Memduh Nihat Ada
Memduh Nihat Ada

Altın Zincir

Kışın uzun sürdüğü, karın günlerce yerden kalkmadığı ikibinaltı kışı. Aylardan Mart. Cebecinin tepesine yakın sokaklarda düşe kalka gazete dağıtıyorum. Gün daha açmamış. Eski ve büyükçe bir ilkokula bitişik bir eve gazete bırakıp yoluma duvar dibinden devam ediyordum. Yokuş yukarı, sırtımda heybe, oflaya puflaya yürüyorum.Şu zıkkım sigarayı her durumda içmek gibi kötü bir huyum var. Duruyor ve sigara yakıyorum. O da ne? Kibriti yere atarken gözüme kocaman bir altın zincir ilişiyor.

 
Yolun bir yanı boylu boyunca okul duvarı, karşı taraf sokak boyunca parkın telleri ile döşeli. Duvara yaslanıyor, bir yandan yerde boylu boyunca yatan alamet zincire bakarken diğer yandan da beş yüz kez geçtiğim sokakta olmayan evleri arıyorum gözlerimle. Bulunduğum noktaya en yakın ev elli metre uzaklıkta. Kim düşürdü bu zinciri?
 
Sigaram bitmek üzere. Abone gazete bekler. Yere eğilip zinciri aldım ve heybemin ön gözüne koyup yola devam ettim.

Zincir yeni gelinin birinindi. Niyeyse ilk aklıma gelen buydu. Tüh yazık! Eşi anlayışlıdır inşallah. Eşi anlayışlı olsa bile ya kaynanası? Bir sürü zırıltı, laf. İnsanlık hali, bir şekilde düşürdü işte. Ucunda ölüm yok ya. Sevgileri derinliği olan bir sevgiyse bu olay, yeni eşlerin sevgilerini test etmiştir. Hatta umuyorum, "Canın sağ olsun karıcığım, sen yeter ki üzülme, ben sana daha iyisini alırım onun" diyerek gönlünü almıştır belki de. Ben olsam, olayı daha da hafifletmek için "Zaten ben beğenmemiştim gülüm, sen daha iyilerine layıksın" diyerek geçiştirir, üzülmesini istemezdim. Ama ya bütün bu dediklerimin tersi bir durum söz konusuysa. Vay o gelinin haline. Söylenmedik laf bırakılmaz artık. Çolpaz, sakar, beceriksiz, hamhalat… Çok da paraydı!

 
Gelin kara kara düşünür. Nerede düşürmüş, nerede kaybetmiş olabilirim. Çaldırmış olmam da söz konusu. Nerelere uğradım, yanımdakiler kimlerdi? Eşine, kayınpederine mahcuptur. Kaynanası ile göz göze gelemez zaten. İnsan kolay kazanılan ama para kolay kazanılan değildir!

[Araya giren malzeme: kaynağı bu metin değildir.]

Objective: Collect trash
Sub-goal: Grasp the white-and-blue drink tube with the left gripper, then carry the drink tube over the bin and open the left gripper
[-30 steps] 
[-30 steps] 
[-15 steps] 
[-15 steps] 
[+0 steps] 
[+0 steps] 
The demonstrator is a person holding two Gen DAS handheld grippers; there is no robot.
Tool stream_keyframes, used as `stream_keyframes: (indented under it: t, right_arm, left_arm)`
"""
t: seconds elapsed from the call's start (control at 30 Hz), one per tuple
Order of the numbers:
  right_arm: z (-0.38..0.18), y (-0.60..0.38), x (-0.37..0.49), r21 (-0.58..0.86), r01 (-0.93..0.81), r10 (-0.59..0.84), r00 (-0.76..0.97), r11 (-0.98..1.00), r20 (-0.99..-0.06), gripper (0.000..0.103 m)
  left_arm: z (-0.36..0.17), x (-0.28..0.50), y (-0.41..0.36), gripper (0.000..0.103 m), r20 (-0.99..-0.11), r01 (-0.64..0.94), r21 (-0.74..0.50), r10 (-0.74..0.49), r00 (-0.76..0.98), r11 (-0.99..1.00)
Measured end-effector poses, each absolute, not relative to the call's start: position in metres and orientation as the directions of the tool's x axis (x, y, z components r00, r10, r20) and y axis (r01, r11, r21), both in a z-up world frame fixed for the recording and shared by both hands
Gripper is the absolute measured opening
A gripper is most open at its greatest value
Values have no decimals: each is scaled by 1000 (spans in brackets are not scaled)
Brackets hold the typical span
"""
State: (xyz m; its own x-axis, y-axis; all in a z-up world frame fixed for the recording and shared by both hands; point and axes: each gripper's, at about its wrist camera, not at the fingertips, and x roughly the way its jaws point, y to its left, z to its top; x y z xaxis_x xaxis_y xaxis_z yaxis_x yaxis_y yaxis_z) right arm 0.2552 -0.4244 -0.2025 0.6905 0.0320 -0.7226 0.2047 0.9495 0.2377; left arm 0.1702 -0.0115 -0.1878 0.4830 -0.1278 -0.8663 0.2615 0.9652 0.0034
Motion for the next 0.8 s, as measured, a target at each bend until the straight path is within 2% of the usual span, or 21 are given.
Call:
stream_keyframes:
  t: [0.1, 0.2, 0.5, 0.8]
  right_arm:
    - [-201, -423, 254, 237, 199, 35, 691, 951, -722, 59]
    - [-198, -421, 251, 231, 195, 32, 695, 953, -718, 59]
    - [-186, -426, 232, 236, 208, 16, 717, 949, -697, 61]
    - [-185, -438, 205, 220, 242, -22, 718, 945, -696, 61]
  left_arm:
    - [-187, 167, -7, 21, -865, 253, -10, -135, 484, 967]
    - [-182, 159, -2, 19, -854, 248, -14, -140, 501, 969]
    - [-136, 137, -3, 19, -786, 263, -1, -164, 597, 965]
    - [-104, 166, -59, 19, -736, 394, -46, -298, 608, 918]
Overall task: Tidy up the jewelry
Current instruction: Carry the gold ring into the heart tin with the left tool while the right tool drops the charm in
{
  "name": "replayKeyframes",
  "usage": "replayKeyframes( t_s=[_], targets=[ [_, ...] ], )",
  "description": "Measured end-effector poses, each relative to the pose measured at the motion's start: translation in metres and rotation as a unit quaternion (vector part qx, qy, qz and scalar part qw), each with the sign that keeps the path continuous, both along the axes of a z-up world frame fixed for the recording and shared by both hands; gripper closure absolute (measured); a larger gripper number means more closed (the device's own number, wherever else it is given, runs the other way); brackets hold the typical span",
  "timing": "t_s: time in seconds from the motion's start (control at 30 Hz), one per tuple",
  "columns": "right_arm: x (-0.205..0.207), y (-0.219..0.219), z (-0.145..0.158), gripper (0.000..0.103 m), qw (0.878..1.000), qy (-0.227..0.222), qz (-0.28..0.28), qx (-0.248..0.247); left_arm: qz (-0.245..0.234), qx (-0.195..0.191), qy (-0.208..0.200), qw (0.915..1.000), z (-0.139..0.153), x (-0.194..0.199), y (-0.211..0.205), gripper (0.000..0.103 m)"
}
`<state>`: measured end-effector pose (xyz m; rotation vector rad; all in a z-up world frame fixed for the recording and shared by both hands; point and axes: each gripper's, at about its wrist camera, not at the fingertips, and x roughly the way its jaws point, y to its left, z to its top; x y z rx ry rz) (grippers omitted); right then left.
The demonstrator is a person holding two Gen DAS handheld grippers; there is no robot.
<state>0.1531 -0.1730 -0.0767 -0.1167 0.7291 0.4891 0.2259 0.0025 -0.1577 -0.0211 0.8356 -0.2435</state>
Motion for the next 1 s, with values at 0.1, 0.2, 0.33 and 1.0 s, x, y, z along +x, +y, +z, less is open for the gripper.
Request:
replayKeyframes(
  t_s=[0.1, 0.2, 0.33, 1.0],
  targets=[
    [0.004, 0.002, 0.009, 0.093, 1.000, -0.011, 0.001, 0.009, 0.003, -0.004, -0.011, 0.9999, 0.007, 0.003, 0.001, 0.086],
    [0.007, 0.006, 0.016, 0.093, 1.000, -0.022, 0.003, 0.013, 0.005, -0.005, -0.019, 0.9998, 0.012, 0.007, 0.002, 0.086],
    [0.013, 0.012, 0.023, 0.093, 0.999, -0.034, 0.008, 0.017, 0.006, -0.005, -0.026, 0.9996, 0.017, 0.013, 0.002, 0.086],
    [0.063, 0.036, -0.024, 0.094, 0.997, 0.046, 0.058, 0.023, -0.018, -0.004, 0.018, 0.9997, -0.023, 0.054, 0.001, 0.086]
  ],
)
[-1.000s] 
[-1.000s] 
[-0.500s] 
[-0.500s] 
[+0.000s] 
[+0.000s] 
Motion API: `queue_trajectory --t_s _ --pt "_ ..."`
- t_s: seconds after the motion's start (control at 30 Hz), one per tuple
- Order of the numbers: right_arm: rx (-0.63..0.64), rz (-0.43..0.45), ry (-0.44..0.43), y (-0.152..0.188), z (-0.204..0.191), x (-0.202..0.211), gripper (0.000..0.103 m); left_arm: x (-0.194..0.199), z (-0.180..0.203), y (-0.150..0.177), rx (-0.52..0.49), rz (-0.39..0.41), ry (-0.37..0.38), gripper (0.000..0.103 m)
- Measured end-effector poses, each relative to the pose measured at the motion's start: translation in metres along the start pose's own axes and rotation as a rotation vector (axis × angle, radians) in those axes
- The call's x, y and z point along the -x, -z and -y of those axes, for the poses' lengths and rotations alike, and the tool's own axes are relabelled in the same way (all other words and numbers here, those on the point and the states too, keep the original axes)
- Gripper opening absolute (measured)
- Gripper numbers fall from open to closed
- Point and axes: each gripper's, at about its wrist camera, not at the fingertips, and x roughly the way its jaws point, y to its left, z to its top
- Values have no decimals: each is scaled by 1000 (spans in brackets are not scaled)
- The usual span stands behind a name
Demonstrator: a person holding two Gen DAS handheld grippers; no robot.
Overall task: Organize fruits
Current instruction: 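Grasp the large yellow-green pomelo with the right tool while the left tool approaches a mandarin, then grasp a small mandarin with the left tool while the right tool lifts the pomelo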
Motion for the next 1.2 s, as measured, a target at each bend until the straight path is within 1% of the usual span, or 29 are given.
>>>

Kaynanaya haksızlık mı yapıyorum yoksa? Yoksa o kaynana, artık kızı olmuş gelininin sırtını merhametle sıvazlayıp, "Üzüldüğün şeye bak, bizim altınımız sensin" mi demiştir tebessüm ederek. Ve şefkatle göğsüne basıp alnından öpmüş müdür?

 
Günün yoğunluğu içinde zinciri, yeni gelini, kaynanayı unuttum. Ta ki ertesi gece sabaha karşı yine aynı sokağa yaklaştığımda aklıma düştü altın zincir. Benim zinciri heybemde unutmam kadar kolay olmamıştı yeni gelinin, eşinin ve ailelerin bu olayı unutması ama hayat devam ediyordu ve bu kaybetme olayını diline dolayanlar şu an muhtemelen horul horul uyuyorlardı. Zaman, daha dün yanımızda olan ve sevgiyle gözlerine baktıklarımızı unuttururken bir altın zinciri mi unutturamayacaktı.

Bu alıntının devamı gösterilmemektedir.